- WORK ITEM:
All of the data must be output exactly, with every picture left out.

::::

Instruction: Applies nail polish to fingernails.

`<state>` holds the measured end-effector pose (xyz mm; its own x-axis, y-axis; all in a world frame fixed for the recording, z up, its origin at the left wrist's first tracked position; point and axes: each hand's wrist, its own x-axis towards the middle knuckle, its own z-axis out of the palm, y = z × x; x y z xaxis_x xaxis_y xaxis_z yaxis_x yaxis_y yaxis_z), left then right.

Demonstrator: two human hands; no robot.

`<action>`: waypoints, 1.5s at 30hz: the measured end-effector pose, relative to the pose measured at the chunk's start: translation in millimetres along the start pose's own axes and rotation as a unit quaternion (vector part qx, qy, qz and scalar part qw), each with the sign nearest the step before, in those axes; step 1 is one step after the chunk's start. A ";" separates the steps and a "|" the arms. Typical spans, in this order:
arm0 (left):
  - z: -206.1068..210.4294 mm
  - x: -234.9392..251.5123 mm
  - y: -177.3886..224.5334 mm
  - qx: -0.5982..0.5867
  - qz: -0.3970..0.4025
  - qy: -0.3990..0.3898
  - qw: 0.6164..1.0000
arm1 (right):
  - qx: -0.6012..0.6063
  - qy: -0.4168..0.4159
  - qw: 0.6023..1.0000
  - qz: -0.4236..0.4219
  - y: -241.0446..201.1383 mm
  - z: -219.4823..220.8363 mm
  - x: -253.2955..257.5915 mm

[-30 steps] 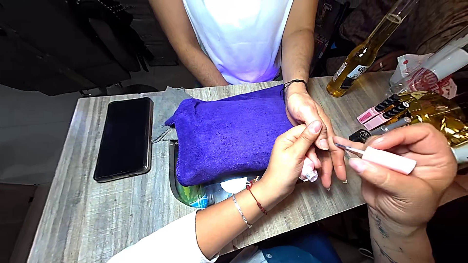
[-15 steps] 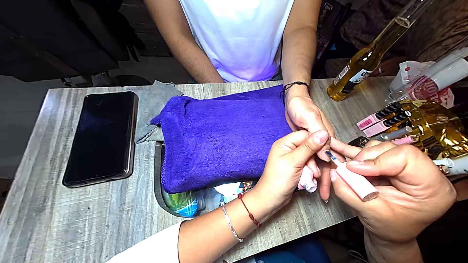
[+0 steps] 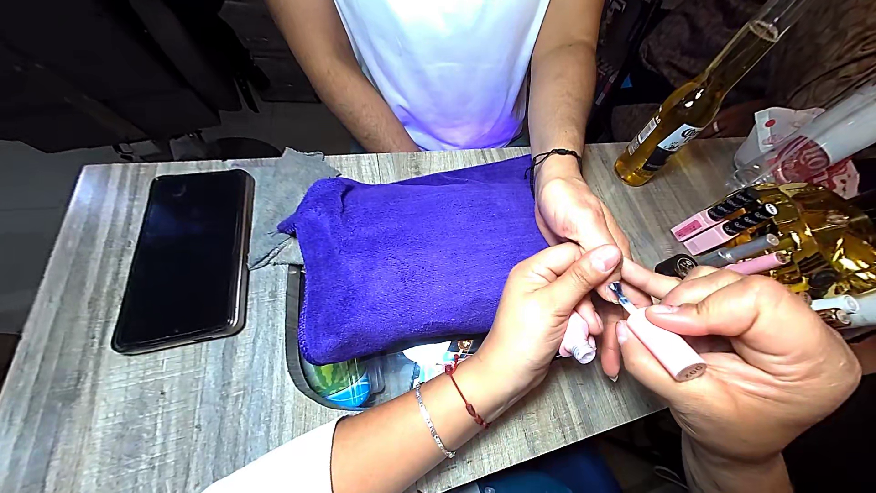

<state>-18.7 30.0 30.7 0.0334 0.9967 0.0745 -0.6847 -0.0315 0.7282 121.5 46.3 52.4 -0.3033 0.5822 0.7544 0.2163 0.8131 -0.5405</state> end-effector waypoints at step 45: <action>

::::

- COMPLETED EXERCISE:
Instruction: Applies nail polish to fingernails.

`<state>` holds the measured end-effector pose (xyz mm; its own x-axis, y-axis; all in a world frame fixed for the recording, z up, its origin at the left wrist's first tracked position; point and axes: each hand's wrist, its own x-axis towards the middle knuckle, its own z-axis out of the palm, y = z × x; x y z xaxis_x xaxis_y xaxis_z yaxis_x yaxis_y yaxis_z), left then right.

Demonstrator: two human hands; no robot.

`<action>`: waypoints, 1.5s at 30hz: the measured end-effector pose, relative to the pose measured at the chunk's start: translation in millimetres along the start pose's own axes and rotation as a unit quaternion (vector part qx, qy, qz and scalar part qw), each with the sign nearest the step before, in those axes; step 1 is one step after the chunk's start. A ";" separates the steps and a "|" the arms. Typical spans, in this order:
arm0 (left):
  - z: -206.1068..210.4294 mm
  - x: -234.9392..251.5123 mm
  - y: -177.3886..224.5334 mm
  - qx: -0.5982..0.5867
  - qz: -0.3970..0.4025
  - qy: -0.3990..0.3898
  - qw: 0.6164..1.0000
arm1 (right):
  - qx: -0.6012..0.6063
  - qy: -0.4168..0.4159
  - qw: 0.6023..1.0000
  - qz: -0.4236..0.4219
  - y: -241.0446..201.1383 mm
  - z: -219.4823..220.8363 mm
  - x: -253.2955..257.5915 mm

[-30 steps] 
[-15 steps] 
[+0 steps] 

<state>-18.7 30.0 30.7 0.0334 0.9967 0.0745 -0.6847 -0.0315 0.7282 121.5 46.3 52.4 -0.3033 0.5822 0.7544 0.2163 0.8131 -0.5405</state> end-effector waypoints at step 45: <action>

As written, the answer is complete.